▶ GIVEN MATERIAL
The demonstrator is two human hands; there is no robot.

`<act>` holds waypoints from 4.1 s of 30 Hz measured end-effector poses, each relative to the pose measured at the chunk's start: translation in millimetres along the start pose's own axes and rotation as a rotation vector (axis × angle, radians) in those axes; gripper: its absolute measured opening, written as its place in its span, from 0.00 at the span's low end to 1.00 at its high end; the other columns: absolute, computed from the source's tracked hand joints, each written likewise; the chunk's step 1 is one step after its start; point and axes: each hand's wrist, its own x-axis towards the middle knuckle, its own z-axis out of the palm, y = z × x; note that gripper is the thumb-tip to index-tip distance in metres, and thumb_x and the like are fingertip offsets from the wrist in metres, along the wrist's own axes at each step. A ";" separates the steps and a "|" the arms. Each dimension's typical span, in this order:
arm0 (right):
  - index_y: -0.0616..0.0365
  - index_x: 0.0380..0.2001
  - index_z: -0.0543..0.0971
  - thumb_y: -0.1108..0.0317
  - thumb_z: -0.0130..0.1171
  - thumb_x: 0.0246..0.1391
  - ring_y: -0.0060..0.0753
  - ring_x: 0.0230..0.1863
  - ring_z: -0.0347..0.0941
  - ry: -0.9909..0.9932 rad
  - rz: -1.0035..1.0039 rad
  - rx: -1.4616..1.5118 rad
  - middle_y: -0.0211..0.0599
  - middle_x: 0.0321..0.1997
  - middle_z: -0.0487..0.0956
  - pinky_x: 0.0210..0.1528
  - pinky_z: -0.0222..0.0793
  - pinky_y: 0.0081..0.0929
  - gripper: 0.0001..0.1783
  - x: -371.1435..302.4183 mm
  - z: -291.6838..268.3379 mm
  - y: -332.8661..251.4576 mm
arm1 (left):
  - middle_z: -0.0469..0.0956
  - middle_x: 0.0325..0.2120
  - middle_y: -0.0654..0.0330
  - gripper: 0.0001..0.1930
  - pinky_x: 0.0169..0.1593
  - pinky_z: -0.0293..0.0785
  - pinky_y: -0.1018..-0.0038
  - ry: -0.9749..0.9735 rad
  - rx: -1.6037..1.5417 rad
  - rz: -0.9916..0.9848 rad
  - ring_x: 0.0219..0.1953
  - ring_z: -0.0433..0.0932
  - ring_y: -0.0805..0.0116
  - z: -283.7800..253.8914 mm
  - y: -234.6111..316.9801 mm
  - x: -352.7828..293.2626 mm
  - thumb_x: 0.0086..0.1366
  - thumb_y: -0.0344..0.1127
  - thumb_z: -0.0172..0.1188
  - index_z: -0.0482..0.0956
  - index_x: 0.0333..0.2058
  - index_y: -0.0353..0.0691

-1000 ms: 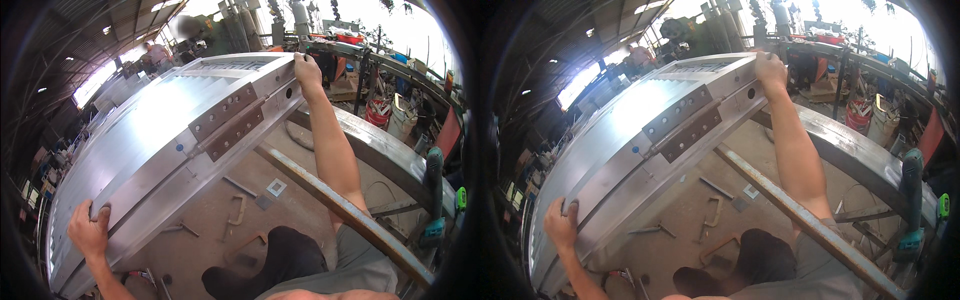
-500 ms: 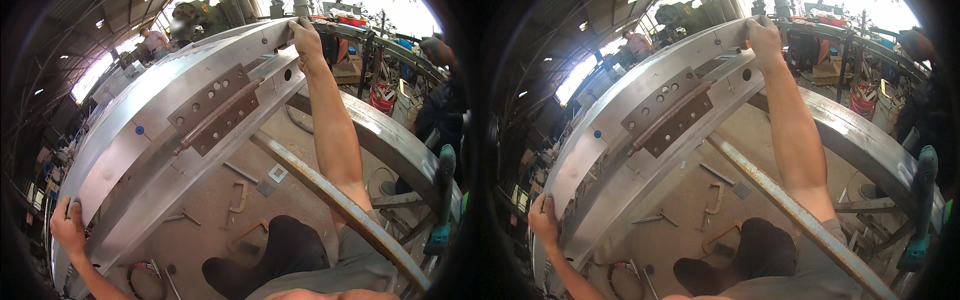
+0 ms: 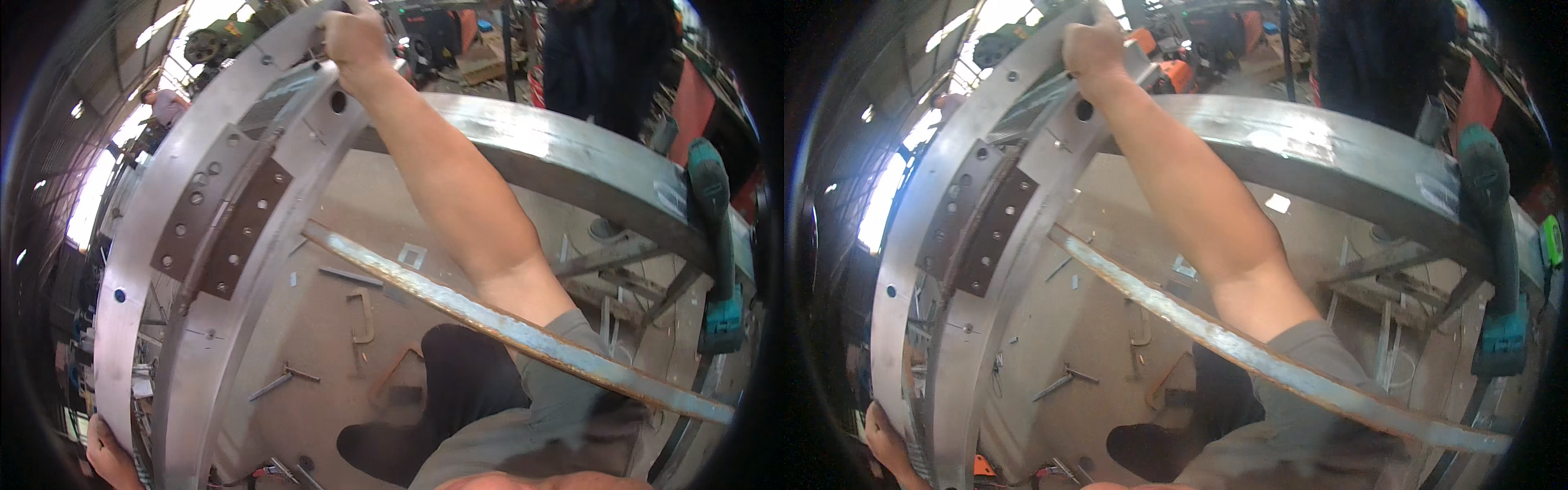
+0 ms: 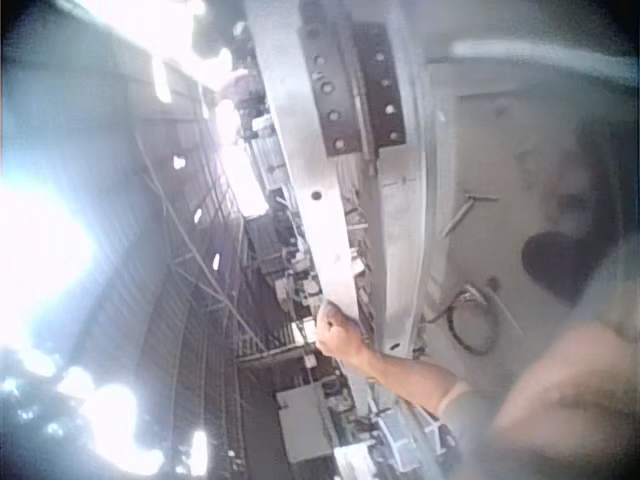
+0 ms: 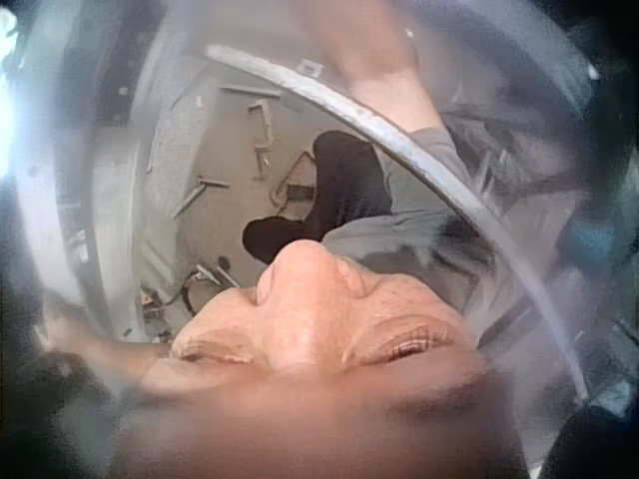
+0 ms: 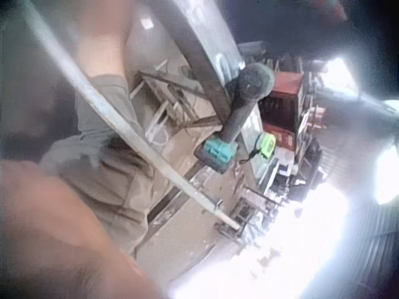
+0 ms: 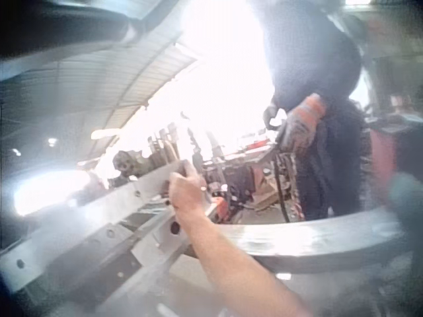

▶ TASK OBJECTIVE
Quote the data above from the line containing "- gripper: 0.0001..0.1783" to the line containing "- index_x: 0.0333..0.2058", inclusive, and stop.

▶ EXERCISE OUTPUT
  - gripper: 0.0001..0.1783
  - x: -371.1435..302.4183 mm
  - z: -291.6838..268.3379 mm
  - y: -332.8661..251.4576 mm
arm1 (left):
  - middle_z: -0.0469..0.0956
  - middle_x: 0.0325..0.2120
  - middle_y: -0.0654..0.0330
  - gripper: 0.0001..0.1930
  - pinky_x: 0.0169..0.1593
  - pinky_z: -0.0293..0.0785
  - pinky_y: -0.1018..-0.0038
  - ry: -0.9749..0.9735 rad
  - rx: -1.6037..1.5417 rad
  - rz: -0.9916..0.9848 rad
  - ring_x: 0.0219..0.1953
  - ring_z: -0.0433..0.0932
  - ring_y: -0.0805..0.0116
  - z: -283.7800..253.8914 mm
  - y: -234.6111..316.9801 mm
  - x: -352.7828..293.2626 mm
  - thumb_x: 0.0086..0.1366
  - thumb_y: -0.0344..0.1127
  - thumb_z: -0.0172..0.1188
  - index_z: -0.0482..0.0956
  - index_x: 0.0333..0.2058

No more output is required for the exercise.